Presto for Data Scientists – SQL on anything by Kamil Bajda-Pawlikowski via @kdnuggets

Presto enables data scientists to run interactive SQL across multiple data sources. This open source engine supports querying anything, anywhere, and at large scale.

I have to agree with Kamil - download a free version of it and try it - I think you will be pleasantly surprised.

Friday 4 May 2018

Python Regular Expressions Cheat Sheet by Alex Yang via @kdnuggets

The tough thing about learning data is remembering all the syntax. While at Dataquest Alex Yang advocates getting used to consulting the Python documentation, sometimes it's nice to have a handy reference, so they've put together this cheat sheet to help you out!

This has got to be bookmarked and printed out for reference.

Thursday 3 May 2018

How APIs can help prevent data warehouse hell by Wolf Ruzicka via @infomgmt

One problem that frequently arises is when companies have a lot of data stored in remote databases - isolated data silos that offer only limited access.

APIs are useful for reporting, applications, and standardisation. I think they are a good thing as standard ones can be designed and used.

Wednesday 2 May 2018

Strong data security starts with proper documentation

Important considerations are what data is accessible, where it’s all stored, how it’s all connected and who has rights to view it.

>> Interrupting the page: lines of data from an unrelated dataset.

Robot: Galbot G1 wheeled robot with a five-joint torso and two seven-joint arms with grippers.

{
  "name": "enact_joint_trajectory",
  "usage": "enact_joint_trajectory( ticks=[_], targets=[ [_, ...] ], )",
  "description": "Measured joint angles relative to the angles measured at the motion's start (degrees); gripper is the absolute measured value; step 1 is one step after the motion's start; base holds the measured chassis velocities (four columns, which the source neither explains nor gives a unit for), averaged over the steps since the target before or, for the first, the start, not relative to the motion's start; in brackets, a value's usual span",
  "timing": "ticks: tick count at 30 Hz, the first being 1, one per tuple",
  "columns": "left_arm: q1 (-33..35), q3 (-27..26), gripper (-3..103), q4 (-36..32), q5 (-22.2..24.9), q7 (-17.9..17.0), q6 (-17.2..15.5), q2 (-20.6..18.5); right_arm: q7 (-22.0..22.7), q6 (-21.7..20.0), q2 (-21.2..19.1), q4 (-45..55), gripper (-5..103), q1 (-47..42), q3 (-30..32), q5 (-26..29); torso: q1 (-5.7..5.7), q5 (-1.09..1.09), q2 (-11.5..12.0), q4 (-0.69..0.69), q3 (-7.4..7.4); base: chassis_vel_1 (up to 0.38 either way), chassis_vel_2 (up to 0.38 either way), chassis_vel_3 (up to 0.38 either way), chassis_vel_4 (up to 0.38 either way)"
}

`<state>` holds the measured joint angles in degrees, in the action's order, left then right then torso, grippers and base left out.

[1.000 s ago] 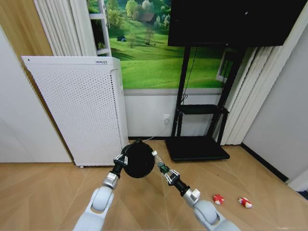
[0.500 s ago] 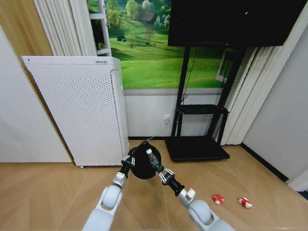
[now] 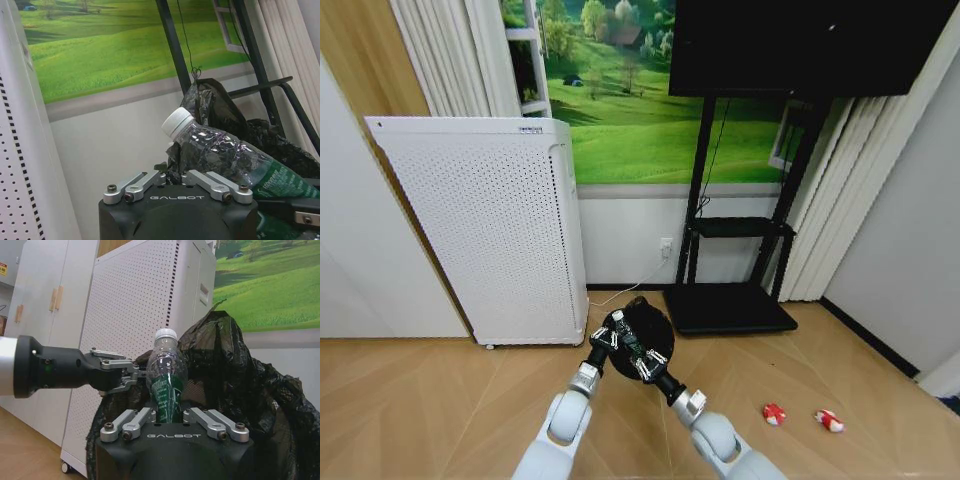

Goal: Pick up the trash bin and place the garbage on the floor into it.

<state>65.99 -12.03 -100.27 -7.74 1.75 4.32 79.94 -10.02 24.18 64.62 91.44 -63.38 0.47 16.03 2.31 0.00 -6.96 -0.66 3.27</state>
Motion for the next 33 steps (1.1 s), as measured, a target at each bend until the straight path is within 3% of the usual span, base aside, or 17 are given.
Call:
enact_joint_trajectory(
  ticks=[4, 9, 10, 12, 13, 15, 17, 19, 20, 22, 24, 25, 33],
  targets=[
    [0.53, -0.11, 7, -0.4, -0.13, 0.2, 0.0, -0.47, 0.29, -0.03, 0.05, -0.86, 15, 0.31, 0.02, -0.54, 0.0, 0.0, 0.0, 0.0, 0.0, 0.0, 0.0, 0.0, 0.0],
    [0.41, -0.37, 7, -0.43, -0.16, 0.23, 0.18, -0.57, 0.48, -1.32, -0.91, -0.79, 35, 0.3, 0.44, -0.11, 0.0, 0.01, 0.0, 0.0, 0.0, 0.0, 0.0, 0.0, 0.0],
    [0.41, -0.37, 7, -0.43, -0.16, 0.23, 0.18, -0.57, 0.48, -1.32, -0.91, -0.79, 35, 0.3, 0.44, -0.11, 0.0, 0.01, 0.0, 0.0, 0.0, 0.0, 0.0, 0.0, 0.0],
    [0.14, -0.38, 7, -0.18, -0.12, 0.23, 0.21, -0.49, 0.44, -1.35, -1.51, -0.66, 46, 0.24, 0.78, -0.03, 0.0, 0.0, 0.0, -0.01, 0.0, 0.0, 0.0, 0.0, 0.0],
    [0.14, -0.38, 7, -0.18, -0.12, 0.23, 0.21, -0.49, 0.44, -1.35, -1.51, -0.66, 46, 0.24, 0.78, -0.03, 0.0, 0.0, 0.0, -0.01, 0.0, 0.0, 0.0, 0.0, 0.0],
    [-0.07, -0.39, 7, 0.06, -0.09, 0.23, 0.23, -0.33, 0.31, -1.3, -2.16, -0.53, 57, 0.07, 1.16, -0.13, 0.0, 0.0, 0.0, -0.01, 0.0, 0.0, 0.0, 0.0, 0.0],
    [-0.11, -0.39, 7, 0.12, -0.08, 0.24, 0.24, -0.29, 0.24, -1.26, -2.35, -0.52, 57, 0.01, 1.24, -0.18, 0.0, 0.0, 0.0, -0.01, 0.0, 0.0, 0.0, 0.0, 0.0],
    [-0.24, -0.51, 7, 0.35, -0.05, 0.25, 0.29, -0.1, 0.06, -1.04, -3.01, -0.34, 74, -0.28, 1.53, -0.3, 0.0, 0.0, 0.0, -0.01, 0.0, 0.0, 0.0, 0.0, 0.0],
    [-0.24, -0.51, 7, 0.35, -0.05, 0.25, 0.29, -0.1, 0.06, -1.04, -3.01, -0.34, 74, -0.28, 1.53, -0.3, 0.0, 0.0, 0.0, -0.01, 0.0, 0.0, 0.0, 0.0, 0.0],
    [-0.32, -0.63, 7, 0.38, 0.07, 0.26, 0.31, -0.08, -0.02, -0.83, -3.38, -0.24, 84, -0.46, 1.8, -0.34, 0.0, 0.0, 0.0, -0.01, 0.0, 0.0, 0.0, 0.0, 0.0],
    [-0.34, -0.65, 7, 0.38, 0.11, 0.26, 0.31, -0.08, -0.02, -0.8, -3.45, -0.22, 84, -0.48, 1.86, -0.35, 0.0, 0.0, 0.0, -0.01, 0.0, 0.0, 0.0, 0.0, 0.0],
    [-0.37, -0.78, 7, 0.37, 0.22, 0.26, 0.32, -0.11, -0.02, -0.76, -3.62, -0.08, 95, -0.49, 2.08, -0.36, 0.0, 0.0, 0.0, -0.01, 0.0, 0.0, 0.0, 0.0, 0.0],
    [0.31, -3.08, 7, -0.41, 0.41, 0.27, 0.49, -0.83, 0.35, -1.2, -5.55, 1.84, 100, -1.43, 4.18, 1.27, 0.0, 0.0, 0.01, 0.0, 0.0, 0.0, 0.0, 0.0, 0.0]
  ],
)
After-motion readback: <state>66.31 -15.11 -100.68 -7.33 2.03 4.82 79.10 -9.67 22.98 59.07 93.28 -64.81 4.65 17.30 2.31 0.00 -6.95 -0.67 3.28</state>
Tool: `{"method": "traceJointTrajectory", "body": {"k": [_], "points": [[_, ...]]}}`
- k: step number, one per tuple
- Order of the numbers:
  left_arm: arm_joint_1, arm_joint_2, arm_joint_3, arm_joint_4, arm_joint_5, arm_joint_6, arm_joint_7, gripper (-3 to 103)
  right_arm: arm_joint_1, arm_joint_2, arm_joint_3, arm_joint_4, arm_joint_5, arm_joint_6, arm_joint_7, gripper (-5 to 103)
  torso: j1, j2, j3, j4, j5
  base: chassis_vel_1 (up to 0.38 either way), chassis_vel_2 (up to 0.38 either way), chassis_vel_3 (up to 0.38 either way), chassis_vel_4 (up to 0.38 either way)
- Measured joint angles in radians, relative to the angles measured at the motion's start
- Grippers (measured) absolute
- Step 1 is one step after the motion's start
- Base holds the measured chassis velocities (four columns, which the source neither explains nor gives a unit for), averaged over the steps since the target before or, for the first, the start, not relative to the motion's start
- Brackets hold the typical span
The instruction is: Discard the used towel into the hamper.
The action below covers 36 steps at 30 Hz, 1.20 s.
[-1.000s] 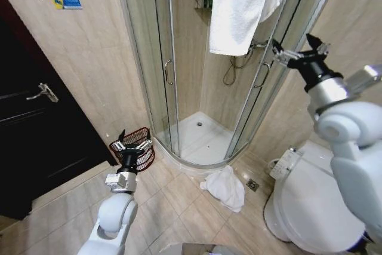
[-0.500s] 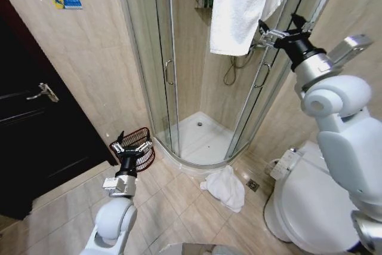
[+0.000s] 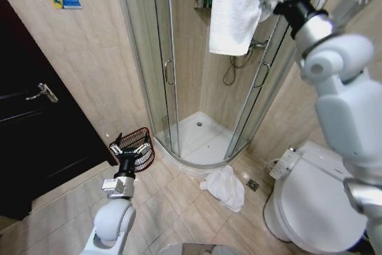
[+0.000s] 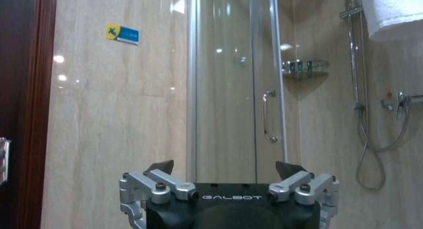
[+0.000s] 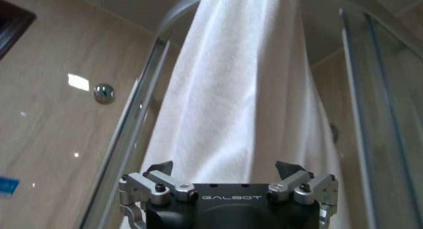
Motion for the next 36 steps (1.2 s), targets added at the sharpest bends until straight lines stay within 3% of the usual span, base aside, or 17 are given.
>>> {"method": "traceJointTrajectory", "body": {"k": [7, 13, 31, 32, 33, 34, 36], "points": [[-0.004, -0.005, -0.004, 0.005, -0.001, -0.001, 0.001, 100, 0.164, 0.136, -0.100, -0.150, 0.015, -0.020, 0.107, 100, 0.000, 0.000, 0.000, 0.0003, -0.0004, 0.000, 0.000, 0.000, 0.000], [-0.003, -0.005, -0.014, 0.011, -0.001, -0.010, 0.002, 100, 0.215, 0.183, -0.121, -0.217, 0.049, -0.048, 0.176, 100, 0.000, 0.000, 0.000, 0.0000, -0.0001, 0.000, 0.000, 0.000, 0.000], [0.003, -0.005, -0.032, 0.009, -0.003, -0.033, 0.004, 100, 0.304, 0.246, -0.194, -0.386, 0.024, -0.045, 0.179, 101, 0.000, 0.000, 0.000, 0.0000, -0.0002, 0.000, 0.000, 0.000, 0.000], [0.005, -0.006, -0.033, 0.009, -0.003, -0.036, 0.004, 100, 0.306, 0.249, -0.198, -0.396, 0.023, -0.038, 0.176, 95, 0.000, 0.000, 0.000, 0.0000, -0.0001, 0.000, 0.000, 0.000, 0.000], [0.008, -0.007, -0.035, 0.008, -0.003, -0.039, 0.004, 100, 0.306, 0.252, -0.202, -0.403, 0.022, -0.032, 0.173, 95, 0.000, 0.000, 0.000, 0.0000, -0.0001, 0.000, 0.000, 0.000, 0.000], [0.010, -0.007, -0.039, 0.007, -0.004, -0.041, 0.005, 100, 0.306, 0.254, -0.205, -0.405, 0.022, -0.030, 0.171, 84, 0.000, 0.000, 0.000, 0.0000, -0.0001, 0.000, 0.000, 0.000, 0.000], [0.010, -0.007, -0.041, 0.007, -0.004, -0.041, 0.005, 100, 0.307, 0.255, -0.206, -0.405, 0.022, -0.029, 0.171, 84, 0.000, 0.000, 0.000, 0.0000, -0.0001, 0.000, 0.000, 0.000, 0.000]]}}
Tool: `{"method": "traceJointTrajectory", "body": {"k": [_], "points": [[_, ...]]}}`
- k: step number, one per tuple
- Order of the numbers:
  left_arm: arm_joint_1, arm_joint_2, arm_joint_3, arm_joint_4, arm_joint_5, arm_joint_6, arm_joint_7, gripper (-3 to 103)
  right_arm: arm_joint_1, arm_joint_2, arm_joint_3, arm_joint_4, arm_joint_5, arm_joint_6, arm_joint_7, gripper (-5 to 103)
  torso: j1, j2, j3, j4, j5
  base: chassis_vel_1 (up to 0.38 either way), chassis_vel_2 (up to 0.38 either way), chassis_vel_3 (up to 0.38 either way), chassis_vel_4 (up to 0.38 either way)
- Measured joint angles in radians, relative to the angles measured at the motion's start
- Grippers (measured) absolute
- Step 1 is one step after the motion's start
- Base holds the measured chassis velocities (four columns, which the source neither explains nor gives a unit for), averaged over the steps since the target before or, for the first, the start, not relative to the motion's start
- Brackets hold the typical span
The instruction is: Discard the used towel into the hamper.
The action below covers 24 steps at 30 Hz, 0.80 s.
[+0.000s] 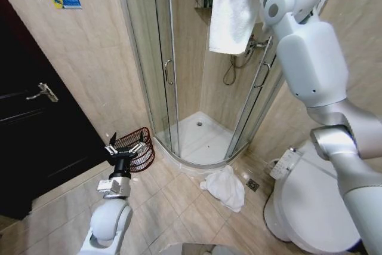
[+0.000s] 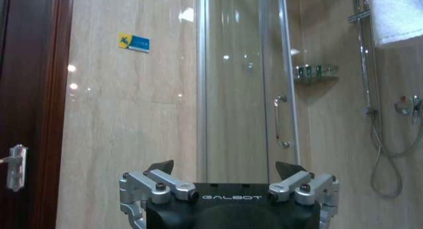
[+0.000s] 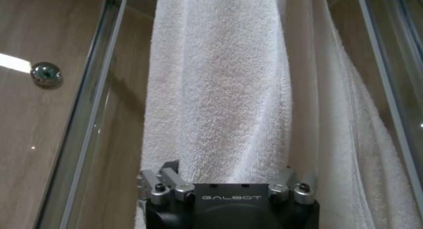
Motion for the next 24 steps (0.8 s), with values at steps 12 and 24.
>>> {"method": "traceJointTrajectory", "body": {"k": [12, 24], "points": [[0.019, 0.001, -0.038, -0.004, -0.016, -0.025, 0.002, 100, 0.018, 0.022, -0.013, -0.010, 0.000, 0.003, 0.002, 41, 0.000, 0.000, 0.000, 0.0000, -0.0001, 0.000, 0.000, 0.000, 0.000], [0.029, -0.002, -0.060, -0.006, -0.012, -0.043, 0.019, 100, 0.018, 0.024, -0.016, -0.010, -0.002, 0.005, 0.005, 7, 0.000, 0.000, 0.000, 0.0000, 0.0000, 0.000, 0.000, 0.000, 0.000]]}}
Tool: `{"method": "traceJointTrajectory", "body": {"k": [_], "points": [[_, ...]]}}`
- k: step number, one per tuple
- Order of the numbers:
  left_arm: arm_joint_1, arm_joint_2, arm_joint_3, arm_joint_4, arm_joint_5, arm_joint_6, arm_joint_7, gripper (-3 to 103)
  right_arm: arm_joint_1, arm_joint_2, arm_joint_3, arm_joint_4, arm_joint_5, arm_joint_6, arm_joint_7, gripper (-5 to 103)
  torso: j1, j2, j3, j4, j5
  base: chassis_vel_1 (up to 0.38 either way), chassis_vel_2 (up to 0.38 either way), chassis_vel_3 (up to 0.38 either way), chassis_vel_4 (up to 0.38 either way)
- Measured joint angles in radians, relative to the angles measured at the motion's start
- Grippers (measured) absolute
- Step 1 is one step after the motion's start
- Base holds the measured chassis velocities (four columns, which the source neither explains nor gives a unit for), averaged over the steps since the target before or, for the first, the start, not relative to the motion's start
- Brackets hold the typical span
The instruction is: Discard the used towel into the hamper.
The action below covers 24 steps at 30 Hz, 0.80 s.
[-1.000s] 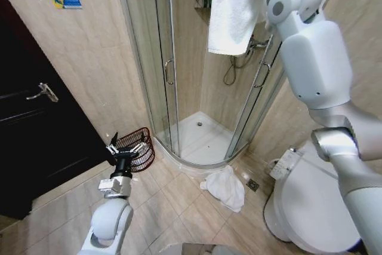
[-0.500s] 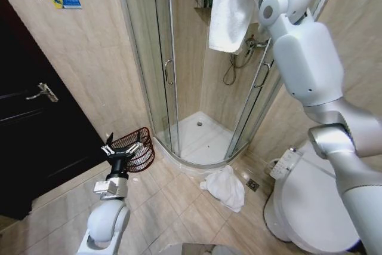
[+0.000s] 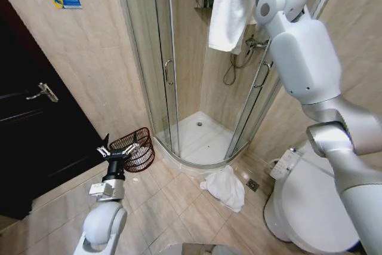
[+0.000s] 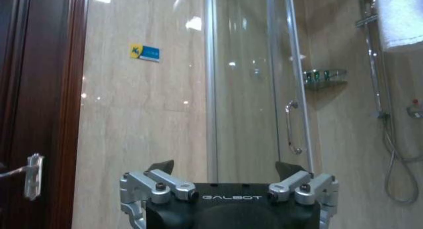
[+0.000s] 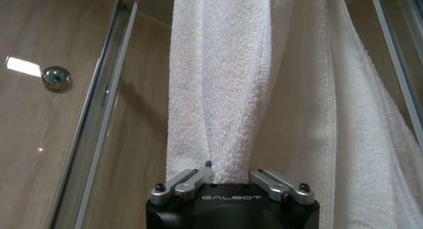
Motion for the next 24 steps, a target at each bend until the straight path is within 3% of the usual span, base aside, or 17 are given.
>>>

I agree - any kind of reporting layer needs security within it , between the data and it or both.

Tuesday 1 May 2018

Universities offer quick-hit studies in AI, machine learning by David Weldon via @infomgmt

MIT has announced seven new courses added to its 2018 Short Programs, covering such technologies as artificial intelligence, machine learning, automation and computational design.

As always there are a number of places for you to learn AI/ML - these courses are very welcome and have a good name on them but if you are on a limited or no budget you can always use something like Udemy or EDX.